# [DIRECTIONS FOR THIS TASK]
Given the records below, would you repeat exactly the lines that begin at the one containing "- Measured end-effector" and end at the one containing "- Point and", inclusive?
- Opening Delimiter -
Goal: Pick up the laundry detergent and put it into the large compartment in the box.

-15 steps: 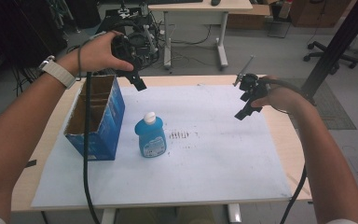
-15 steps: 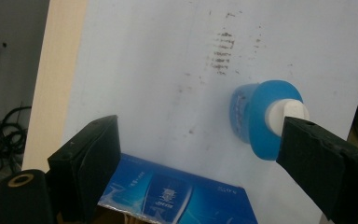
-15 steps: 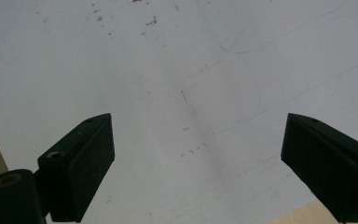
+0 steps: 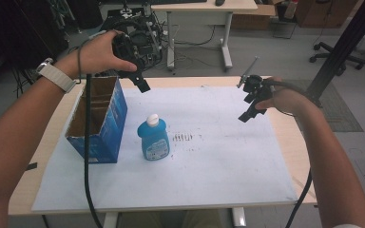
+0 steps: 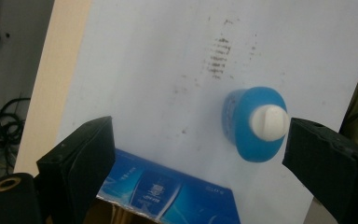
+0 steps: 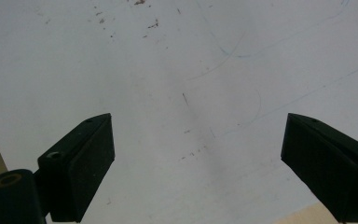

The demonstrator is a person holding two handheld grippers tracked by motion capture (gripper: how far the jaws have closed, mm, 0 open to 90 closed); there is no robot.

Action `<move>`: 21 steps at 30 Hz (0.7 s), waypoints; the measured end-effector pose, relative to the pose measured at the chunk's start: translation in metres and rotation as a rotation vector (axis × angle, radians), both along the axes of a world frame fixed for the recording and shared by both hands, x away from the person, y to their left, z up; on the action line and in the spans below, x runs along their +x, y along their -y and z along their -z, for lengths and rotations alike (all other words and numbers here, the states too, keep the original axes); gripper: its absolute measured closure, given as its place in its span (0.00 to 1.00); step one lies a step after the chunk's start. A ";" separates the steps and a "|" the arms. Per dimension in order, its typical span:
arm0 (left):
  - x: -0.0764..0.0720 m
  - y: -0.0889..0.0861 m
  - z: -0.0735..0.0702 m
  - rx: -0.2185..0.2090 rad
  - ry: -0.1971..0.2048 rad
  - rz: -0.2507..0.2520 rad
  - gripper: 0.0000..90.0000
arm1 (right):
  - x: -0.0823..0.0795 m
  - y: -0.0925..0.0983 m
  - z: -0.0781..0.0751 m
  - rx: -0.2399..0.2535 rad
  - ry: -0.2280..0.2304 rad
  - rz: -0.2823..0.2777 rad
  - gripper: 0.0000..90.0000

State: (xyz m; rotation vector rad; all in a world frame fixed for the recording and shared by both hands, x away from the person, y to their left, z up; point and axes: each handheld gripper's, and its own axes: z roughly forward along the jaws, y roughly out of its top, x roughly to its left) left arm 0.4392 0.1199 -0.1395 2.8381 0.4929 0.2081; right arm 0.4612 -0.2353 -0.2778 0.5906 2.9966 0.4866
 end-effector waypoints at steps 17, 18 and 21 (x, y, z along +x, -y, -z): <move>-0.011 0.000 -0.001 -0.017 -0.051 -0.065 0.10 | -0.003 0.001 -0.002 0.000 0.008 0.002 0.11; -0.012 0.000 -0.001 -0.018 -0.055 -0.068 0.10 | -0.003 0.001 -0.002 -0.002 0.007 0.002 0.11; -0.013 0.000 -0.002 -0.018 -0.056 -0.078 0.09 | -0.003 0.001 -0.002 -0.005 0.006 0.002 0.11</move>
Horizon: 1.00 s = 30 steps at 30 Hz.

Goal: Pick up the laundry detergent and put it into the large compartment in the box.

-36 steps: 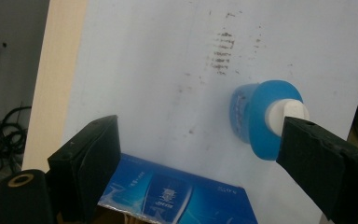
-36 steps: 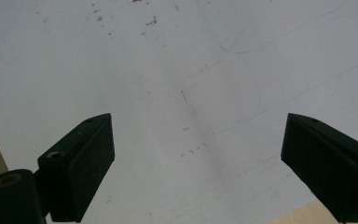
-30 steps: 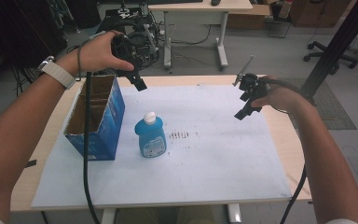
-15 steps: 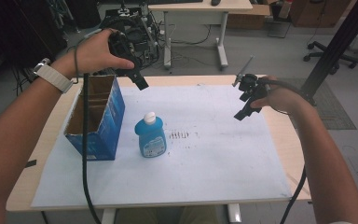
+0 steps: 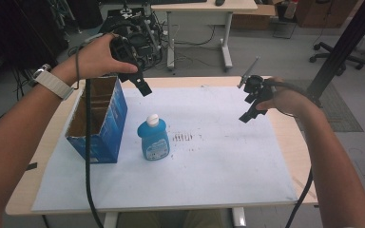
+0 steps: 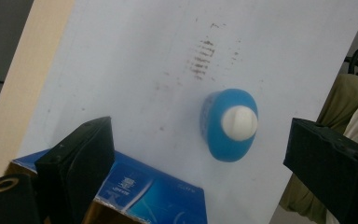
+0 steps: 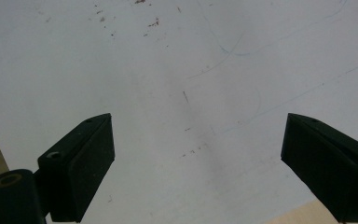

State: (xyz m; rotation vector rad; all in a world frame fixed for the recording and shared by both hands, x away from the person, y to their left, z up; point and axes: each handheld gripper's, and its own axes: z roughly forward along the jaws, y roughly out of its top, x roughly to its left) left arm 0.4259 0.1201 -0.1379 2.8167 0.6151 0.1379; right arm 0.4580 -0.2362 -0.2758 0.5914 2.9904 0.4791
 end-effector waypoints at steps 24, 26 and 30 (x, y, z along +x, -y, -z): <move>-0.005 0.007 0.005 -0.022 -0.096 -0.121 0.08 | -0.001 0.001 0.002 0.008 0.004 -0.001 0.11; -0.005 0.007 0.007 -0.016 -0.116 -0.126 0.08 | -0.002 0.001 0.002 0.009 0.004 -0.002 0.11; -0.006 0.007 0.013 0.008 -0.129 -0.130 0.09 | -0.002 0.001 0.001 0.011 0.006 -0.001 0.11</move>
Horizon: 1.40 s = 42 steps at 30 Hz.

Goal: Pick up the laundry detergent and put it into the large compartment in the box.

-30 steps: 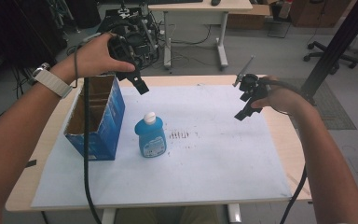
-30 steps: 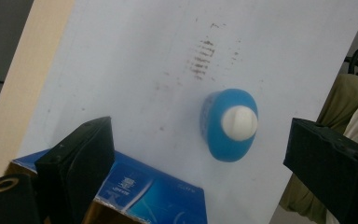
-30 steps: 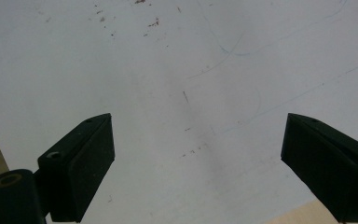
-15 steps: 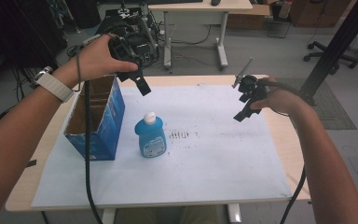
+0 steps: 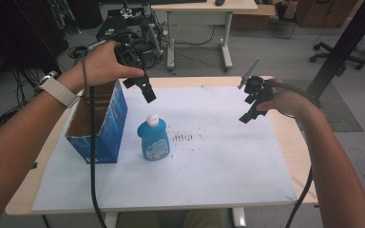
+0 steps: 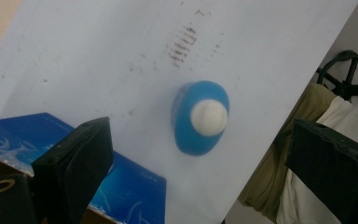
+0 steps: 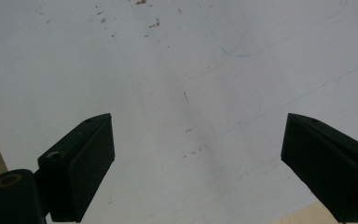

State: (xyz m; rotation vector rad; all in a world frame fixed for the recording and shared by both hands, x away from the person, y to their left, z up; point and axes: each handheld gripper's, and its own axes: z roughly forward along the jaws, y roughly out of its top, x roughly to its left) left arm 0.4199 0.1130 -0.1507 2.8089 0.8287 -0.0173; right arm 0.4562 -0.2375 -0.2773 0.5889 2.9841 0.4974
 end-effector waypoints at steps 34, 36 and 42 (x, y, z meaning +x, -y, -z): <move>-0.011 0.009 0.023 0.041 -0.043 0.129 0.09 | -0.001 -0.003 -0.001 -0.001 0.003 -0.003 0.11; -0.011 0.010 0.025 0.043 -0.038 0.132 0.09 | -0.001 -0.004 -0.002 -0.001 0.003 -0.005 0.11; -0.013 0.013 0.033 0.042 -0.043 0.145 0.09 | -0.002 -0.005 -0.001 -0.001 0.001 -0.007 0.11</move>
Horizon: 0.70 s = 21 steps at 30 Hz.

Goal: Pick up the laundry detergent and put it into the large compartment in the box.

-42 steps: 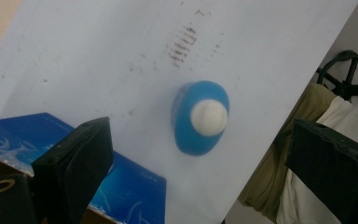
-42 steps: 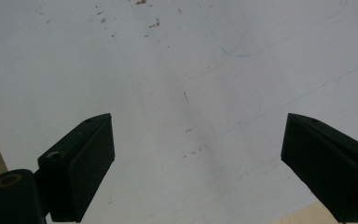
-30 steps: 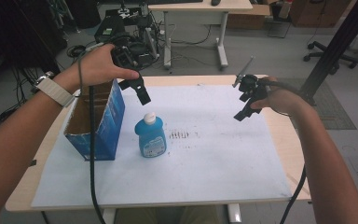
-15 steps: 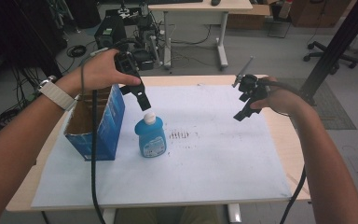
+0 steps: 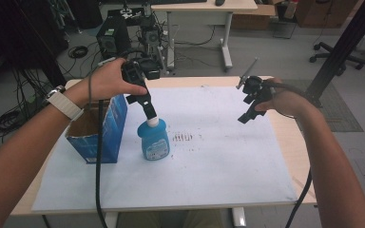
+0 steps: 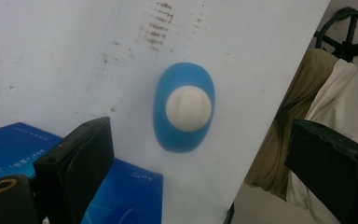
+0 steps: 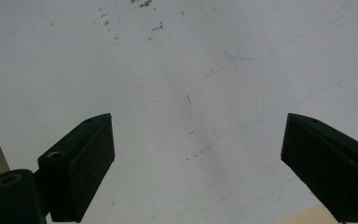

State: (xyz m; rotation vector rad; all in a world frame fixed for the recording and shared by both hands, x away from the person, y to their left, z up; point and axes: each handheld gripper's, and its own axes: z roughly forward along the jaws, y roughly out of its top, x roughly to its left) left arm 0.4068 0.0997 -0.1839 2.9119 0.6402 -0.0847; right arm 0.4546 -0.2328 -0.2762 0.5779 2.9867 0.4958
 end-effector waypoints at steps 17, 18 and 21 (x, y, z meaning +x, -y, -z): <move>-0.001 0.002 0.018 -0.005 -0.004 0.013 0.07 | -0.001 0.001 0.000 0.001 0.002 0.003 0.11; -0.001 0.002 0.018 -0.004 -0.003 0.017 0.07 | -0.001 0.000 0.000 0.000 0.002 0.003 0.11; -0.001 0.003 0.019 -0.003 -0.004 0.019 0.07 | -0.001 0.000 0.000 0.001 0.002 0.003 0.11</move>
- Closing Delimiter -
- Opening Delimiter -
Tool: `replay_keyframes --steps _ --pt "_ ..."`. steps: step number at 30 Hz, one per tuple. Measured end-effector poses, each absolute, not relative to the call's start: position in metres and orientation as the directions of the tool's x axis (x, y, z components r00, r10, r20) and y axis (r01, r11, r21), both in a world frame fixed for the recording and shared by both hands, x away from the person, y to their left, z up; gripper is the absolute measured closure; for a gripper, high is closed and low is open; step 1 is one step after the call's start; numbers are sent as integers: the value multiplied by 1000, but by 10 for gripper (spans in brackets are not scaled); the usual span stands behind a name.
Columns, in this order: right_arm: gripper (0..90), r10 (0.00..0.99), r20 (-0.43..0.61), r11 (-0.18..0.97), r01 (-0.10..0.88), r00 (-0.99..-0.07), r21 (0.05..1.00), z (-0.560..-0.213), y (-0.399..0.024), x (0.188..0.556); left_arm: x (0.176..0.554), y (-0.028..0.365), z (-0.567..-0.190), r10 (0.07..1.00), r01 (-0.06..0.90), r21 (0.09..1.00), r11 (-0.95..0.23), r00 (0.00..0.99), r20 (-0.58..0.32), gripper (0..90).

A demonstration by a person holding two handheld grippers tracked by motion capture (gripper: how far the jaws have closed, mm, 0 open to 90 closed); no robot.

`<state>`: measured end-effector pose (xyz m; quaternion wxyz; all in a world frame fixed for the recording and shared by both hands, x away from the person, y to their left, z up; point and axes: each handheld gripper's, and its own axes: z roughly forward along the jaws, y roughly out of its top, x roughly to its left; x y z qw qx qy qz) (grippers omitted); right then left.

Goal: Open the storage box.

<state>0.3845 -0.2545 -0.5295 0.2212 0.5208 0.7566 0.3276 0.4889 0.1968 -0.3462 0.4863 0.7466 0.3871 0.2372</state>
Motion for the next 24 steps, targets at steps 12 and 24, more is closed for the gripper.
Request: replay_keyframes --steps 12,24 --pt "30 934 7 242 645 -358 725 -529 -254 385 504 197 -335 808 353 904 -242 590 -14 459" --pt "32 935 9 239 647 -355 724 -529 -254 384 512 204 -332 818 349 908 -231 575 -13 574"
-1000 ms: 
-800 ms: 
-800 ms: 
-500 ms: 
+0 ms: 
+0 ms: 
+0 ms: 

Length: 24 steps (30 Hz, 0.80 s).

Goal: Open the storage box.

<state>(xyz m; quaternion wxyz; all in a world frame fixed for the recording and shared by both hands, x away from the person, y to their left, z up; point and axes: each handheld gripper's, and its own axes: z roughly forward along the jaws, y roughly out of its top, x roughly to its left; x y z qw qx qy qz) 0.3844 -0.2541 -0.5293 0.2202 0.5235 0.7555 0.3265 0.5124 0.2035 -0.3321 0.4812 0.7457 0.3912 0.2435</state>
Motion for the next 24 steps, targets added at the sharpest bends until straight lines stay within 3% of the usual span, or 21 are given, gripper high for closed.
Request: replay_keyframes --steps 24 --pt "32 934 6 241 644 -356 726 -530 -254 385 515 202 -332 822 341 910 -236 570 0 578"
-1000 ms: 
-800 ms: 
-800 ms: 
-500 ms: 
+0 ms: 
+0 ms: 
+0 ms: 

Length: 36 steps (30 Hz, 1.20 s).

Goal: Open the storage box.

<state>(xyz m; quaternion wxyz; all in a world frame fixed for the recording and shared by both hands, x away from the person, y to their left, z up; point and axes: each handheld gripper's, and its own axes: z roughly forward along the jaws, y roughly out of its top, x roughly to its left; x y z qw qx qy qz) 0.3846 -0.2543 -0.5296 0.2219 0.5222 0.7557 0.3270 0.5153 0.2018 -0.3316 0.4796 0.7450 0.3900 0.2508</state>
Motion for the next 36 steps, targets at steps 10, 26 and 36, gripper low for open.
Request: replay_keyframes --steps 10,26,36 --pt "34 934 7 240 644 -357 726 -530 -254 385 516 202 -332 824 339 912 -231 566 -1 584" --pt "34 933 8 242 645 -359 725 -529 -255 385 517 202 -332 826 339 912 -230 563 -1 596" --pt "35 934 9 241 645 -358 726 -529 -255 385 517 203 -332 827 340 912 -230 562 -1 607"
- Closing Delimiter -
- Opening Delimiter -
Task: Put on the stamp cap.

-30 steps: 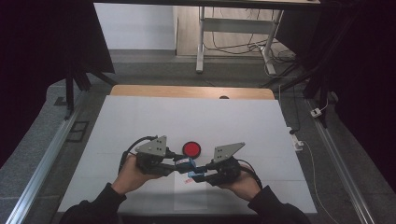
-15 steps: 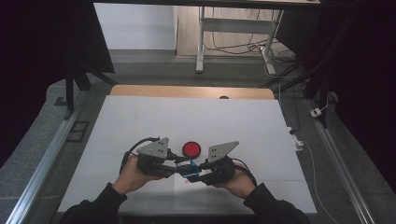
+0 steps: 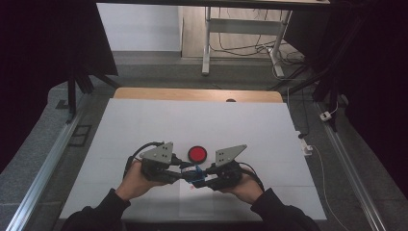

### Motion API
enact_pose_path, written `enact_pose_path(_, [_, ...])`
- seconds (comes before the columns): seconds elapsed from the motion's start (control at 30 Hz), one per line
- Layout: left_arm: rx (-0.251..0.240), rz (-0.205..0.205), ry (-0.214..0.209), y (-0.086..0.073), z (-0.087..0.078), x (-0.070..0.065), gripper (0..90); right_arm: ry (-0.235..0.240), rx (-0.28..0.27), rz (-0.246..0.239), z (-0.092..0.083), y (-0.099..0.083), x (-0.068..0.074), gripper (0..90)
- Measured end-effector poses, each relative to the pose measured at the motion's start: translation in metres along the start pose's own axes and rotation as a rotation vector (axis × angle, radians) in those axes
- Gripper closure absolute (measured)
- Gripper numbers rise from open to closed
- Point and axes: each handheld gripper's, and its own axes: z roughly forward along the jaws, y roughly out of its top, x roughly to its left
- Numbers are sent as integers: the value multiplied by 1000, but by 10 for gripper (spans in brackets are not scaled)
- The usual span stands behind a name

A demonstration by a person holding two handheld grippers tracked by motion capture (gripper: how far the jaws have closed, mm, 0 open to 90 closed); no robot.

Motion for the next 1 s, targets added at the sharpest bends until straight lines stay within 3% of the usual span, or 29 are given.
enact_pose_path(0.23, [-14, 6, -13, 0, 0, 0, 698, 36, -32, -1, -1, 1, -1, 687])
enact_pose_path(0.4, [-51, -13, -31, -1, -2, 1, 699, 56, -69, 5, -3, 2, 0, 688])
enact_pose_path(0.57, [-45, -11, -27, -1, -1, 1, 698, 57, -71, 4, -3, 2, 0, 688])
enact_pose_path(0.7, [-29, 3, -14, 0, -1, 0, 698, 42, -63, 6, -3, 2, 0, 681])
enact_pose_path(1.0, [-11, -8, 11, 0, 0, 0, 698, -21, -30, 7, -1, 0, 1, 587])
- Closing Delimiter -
# [WRITTEN SOLUTION]
- Measured end-effector poses, each relative to the pose measured at the motion's start: translation in metres along the start pose's own axes and rotation as a rotation vector (axis × angle, radians) in those axes
- Gripper closure absolute (measured)
- Gripper numbers rise from open to closed
- Point and axes: each handheld gripper's, and its own axes: z roughly forward along the jaws, y roughly out of its top, x roughly to its left

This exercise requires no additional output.